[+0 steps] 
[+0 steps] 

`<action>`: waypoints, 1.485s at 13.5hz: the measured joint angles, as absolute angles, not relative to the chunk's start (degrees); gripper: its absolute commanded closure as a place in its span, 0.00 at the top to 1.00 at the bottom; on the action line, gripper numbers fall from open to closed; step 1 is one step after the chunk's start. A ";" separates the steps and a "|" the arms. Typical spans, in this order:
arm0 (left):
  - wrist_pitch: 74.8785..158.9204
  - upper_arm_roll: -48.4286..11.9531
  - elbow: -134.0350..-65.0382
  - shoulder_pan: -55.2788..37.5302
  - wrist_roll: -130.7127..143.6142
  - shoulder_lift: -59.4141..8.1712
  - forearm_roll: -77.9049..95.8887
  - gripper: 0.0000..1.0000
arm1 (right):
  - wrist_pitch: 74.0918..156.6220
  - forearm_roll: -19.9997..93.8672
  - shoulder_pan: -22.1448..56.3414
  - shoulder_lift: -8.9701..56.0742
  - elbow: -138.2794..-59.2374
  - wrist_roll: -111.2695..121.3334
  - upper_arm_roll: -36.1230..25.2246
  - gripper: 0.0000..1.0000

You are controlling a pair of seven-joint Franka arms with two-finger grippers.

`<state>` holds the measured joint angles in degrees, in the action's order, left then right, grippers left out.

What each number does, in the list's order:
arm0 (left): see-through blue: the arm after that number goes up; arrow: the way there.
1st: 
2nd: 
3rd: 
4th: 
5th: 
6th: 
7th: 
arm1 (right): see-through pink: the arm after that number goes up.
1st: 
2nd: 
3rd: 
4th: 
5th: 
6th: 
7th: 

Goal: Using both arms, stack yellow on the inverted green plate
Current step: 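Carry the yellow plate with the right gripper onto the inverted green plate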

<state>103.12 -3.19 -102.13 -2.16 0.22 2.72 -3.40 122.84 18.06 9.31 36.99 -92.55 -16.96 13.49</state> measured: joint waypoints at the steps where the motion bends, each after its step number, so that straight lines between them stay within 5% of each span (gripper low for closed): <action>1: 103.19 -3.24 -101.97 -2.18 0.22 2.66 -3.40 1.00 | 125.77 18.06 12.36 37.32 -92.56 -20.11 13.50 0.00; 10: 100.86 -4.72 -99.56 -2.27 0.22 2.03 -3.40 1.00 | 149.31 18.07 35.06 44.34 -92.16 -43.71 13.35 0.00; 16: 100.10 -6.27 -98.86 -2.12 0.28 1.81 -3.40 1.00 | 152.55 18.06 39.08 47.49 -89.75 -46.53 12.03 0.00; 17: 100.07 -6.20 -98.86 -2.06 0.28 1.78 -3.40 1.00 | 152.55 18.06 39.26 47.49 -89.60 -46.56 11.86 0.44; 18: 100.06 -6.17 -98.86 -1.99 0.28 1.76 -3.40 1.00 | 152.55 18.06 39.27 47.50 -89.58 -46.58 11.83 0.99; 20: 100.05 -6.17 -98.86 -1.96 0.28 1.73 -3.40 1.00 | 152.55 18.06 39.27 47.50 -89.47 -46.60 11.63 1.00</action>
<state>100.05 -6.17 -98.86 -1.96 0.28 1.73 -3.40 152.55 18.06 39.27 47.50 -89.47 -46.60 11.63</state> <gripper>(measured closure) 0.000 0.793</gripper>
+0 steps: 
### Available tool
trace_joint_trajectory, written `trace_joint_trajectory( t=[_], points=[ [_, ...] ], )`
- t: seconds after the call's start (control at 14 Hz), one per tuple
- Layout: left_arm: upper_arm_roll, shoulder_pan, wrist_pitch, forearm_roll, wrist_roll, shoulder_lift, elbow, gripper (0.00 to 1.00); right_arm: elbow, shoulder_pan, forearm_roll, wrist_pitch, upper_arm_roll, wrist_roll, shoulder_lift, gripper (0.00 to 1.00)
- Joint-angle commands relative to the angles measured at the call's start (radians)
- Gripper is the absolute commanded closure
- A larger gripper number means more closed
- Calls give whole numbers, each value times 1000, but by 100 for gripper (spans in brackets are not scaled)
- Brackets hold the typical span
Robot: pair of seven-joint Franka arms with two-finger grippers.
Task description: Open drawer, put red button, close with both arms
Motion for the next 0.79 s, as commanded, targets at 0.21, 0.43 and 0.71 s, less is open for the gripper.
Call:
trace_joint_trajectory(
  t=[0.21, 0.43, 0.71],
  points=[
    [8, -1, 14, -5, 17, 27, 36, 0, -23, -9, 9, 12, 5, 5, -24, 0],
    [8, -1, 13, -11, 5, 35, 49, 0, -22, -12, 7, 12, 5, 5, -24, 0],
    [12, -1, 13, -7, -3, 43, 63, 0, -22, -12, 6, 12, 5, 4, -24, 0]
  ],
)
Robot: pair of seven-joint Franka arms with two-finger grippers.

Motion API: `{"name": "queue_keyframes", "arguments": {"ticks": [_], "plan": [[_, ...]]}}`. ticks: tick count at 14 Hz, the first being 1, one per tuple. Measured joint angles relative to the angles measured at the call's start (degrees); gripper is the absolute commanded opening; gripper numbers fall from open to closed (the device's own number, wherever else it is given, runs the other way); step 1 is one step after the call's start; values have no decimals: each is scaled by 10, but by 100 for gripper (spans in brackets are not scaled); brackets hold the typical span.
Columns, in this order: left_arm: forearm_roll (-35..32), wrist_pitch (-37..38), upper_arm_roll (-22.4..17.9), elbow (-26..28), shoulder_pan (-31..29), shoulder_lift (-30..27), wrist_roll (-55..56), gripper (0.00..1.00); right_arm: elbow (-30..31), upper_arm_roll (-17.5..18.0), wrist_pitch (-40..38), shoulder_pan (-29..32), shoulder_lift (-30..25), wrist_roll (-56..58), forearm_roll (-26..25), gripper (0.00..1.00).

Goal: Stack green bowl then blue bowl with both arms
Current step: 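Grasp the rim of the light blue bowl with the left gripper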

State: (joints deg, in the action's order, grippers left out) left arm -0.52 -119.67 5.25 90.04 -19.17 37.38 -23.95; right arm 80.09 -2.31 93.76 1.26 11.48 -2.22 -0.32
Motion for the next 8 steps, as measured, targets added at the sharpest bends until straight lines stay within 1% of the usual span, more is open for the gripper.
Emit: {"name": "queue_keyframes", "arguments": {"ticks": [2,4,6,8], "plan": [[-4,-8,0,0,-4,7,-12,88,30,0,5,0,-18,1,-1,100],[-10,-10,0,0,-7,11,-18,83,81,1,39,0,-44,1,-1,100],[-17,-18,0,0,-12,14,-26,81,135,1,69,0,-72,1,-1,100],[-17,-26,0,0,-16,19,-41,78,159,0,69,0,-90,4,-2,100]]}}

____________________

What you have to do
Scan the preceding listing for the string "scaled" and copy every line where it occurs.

Your response
- Calls give whole numbers, each value times 1000, but by 100 for gripper (spans in brackets are not scaled)
Motion API: `{"name": "queue_keyframes", "arguments": {"ticks": [_], "plan": [[_, ...]]}}`. ticks: tick count at 14 Hz, the first being 1, one per tuple. Measured joint angles relative to the angles measured at the call's start (degrees); gripper is the absolute commanded opening; gripper numbers fall from open to closed (the device's own number, wherever else it is given, runs the other way); step 1 is one step after the call's start; values have no decimals: each is scaled by 10, but by 100 for gripper (spans in brackets are not scaled); brackets hold the typical span.

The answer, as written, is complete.